Question 1: Is the short range expected? How can I fix that? Pin 3 should be giving enough power, but should I provide a separate power source to it and feed it via transistor? Should I try dropping the resister level? Is it maybe a bad IR LED (it was pretty old, but I figure the original remote must have had more range than that).
Question 2: My plan is to use this all for home automation. I want to be able to tell me phone to turn on pretty much any IR appliance in the house.
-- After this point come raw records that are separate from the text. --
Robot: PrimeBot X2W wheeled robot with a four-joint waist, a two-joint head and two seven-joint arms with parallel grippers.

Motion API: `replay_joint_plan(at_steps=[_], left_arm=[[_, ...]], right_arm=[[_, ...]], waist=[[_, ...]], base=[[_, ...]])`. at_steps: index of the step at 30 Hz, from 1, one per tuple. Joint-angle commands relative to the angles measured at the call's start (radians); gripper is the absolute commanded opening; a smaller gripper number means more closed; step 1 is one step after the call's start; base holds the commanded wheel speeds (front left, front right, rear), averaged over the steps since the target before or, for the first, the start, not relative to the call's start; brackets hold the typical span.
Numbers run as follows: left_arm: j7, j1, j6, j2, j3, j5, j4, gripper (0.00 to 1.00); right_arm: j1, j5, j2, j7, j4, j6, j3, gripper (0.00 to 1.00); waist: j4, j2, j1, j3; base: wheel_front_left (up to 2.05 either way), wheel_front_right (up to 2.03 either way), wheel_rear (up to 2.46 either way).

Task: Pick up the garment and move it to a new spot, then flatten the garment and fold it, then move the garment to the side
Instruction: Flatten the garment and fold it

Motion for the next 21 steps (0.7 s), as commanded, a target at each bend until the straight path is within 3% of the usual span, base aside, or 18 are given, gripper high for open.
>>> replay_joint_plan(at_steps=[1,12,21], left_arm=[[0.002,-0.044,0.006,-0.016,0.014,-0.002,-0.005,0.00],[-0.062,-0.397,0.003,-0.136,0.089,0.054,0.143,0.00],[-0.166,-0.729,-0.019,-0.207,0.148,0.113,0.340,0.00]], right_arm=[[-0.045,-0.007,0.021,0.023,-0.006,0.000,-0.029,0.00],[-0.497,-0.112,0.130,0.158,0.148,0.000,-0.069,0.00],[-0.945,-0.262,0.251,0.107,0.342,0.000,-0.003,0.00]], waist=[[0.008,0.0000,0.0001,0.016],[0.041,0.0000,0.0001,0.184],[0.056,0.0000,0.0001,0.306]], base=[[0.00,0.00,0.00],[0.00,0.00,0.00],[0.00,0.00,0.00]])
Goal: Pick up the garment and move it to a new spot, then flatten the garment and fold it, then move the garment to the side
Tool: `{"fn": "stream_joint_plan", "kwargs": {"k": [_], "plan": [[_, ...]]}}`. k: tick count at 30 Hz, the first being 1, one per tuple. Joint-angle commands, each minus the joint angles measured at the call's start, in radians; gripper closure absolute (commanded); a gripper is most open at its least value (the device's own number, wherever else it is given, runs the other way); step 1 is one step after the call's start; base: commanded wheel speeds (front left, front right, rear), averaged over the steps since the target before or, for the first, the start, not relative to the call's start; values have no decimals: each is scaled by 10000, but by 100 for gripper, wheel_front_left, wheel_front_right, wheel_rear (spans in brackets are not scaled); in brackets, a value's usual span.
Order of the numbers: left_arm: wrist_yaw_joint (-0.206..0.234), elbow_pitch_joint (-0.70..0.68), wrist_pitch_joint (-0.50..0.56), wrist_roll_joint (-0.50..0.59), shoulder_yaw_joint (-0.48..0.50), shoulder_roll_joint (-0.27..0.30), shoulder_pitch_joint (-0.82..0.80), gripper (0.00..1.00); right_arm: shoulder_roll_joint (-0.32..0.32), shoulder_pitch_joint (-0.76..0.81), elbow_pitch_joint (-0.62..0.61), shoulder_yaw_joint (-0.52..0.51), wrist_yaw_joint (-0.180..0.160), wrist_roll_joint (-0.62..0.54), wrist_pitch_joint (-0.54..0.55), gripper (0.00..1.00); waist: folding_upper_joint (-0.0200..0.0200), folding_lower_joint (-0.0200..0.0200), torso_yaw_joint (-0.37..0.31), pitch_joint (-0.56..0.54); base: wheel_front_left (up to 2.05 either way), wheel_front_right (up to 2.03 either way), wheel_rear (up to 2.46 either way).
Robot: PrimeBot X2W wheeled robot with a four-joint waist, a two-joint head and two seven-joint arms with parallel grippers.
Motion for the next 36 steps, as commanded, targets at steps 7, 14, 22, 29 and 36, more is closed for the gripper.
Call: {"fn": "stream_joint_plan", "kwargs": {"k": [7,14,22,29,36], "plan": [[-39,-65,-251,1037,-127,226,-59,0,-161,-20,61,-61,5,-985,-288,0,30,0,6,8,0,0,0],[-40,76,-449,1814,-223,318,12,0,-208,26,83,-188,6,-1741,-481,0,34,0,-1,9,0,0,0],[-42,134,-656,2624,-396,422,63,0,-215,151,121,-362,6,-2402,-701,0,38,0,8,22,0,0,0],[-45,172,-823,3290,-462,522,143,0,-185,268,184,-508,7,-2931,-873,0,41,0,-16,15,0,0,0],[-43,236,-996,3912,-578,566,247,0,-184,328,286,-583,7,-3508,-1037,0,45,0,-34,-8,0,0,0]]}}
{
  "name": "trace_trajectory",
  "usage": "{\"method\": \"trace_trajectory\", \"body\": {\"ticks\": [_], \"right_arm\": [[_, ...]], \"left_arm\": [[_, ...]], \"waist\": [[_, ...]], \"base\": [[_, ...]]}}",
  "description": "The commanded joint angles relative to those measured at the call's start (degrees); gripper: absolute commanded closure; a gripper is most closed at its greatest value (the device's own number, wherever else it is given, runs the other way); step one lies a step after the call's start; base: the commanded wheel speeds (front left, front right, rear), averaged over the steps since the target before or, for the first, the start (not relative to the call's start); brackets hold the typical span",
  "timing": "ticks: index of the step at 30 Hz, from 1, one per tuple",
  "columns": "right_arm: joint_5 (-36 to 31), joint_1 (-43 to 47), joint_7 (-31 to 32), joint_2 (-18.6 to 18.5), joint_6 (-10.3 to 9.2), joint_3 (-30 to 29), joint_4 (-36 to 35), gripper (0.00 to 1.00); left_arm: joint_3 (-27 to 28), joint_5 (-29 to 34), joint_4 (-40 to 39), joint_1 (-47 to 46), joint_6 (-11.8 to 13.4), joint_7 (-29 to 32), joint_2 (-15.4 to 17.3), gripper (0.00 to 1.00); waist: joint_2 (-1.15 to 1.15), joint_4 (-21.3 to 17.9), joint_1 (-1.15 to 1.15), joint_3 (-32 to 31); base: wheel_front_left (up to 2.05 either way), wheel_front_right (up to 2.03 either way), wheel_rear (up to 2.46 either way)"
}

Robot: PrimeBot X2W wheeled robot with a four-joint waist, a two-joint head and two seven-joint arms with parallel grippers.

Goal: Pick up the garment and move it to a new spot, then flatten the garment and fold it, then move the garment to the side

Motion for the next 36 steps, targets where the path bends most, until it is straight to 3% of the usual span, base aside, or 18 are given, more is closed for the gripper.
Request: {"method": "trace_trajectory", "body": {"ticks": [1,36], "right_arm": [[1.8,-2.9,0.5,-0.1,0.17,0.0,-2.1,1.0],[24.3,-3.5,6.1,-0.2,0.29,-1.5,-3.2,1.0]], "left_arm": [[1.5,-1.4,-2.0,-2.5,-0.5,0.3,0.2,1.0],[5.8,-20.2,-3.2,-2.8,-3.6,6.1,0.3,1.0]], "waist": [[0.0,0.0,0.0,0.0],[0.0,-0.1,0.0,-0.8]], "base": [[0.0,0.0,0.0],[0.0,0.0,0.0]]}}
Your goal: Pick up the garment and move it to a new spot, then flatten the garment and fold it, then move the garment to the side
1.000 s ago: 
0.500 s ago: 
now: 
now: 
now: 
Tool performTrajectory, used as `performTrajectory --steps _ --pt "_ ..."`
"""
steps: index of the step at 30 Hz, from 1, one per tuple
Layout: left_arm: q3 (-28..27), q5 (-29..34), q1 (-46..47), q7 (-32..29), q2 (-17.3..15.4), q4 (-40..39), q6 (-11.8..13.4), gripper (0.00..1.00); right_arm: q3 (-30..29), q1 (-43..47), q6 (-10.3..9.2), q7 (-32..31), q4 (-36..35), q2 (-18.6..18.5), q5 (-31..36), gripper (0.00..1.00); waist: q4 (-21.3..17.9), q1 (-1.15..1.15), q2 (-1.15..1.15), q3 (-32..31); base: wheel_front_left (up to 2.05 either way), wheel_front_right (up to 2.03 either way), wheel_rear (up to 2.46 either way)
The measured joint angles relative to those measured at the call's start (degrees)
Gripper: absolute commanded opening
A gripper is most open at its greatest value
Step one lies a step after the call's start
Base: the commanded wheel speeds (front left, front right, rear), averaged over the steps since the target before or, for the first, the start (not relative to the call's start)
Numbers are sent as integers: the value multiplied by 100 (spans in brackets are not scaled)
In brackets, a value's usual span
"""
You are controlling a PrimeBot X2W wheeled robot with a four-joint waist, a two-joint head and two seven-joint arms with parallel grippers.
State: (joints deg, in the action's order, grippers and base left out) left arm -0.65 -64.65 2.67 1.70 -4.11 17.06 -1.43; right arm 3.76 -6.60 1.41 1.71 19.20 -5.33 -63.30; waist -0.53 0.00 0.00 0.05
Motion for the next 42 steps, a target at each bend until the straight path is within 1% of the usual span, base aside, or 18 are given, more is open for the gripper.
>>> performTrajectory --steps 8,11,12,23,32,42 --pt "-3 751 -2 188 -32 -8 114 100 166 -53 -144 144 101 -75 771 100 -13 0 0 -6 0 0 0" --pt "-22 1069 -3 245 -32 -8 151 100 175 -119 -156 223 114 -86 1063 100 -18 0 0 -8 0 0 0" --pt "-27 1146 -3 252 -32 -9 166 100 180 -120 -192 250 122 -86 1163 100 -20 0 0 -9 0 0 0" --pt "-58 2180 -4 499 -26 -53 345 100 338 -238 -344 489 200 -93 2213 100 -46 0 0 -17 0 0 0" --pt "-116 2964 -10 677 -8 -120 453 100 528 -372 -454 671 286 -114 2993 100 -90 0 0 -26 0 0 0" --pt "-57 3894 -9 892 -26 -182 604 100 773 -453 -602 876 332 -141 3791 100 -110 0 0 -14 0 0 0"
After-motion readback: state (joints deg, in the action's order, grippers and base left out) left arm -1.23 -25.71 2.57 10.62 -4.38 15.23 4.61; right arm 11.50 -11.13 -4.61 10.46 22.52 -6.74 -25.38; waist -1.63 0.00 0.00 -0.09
So there are two ways I can handle this.
Design A: A private army of little, cheap arduinos each one armed with a small IR led (maybe 2 for devices close together) and wiring the LED's right up against the receivers (like you do with a media closet).
Design B: Strategically placed IR LED's around the house each one covering a swatch of the room. intelligent decision on which IR can hit the device best (for this to work, I need to answer Question 1 above about why the short range).
Figuring that 1 is solvable because well..l. my remote works from across the room and I am sure you will tell me how to fix it... Which design would you suggest?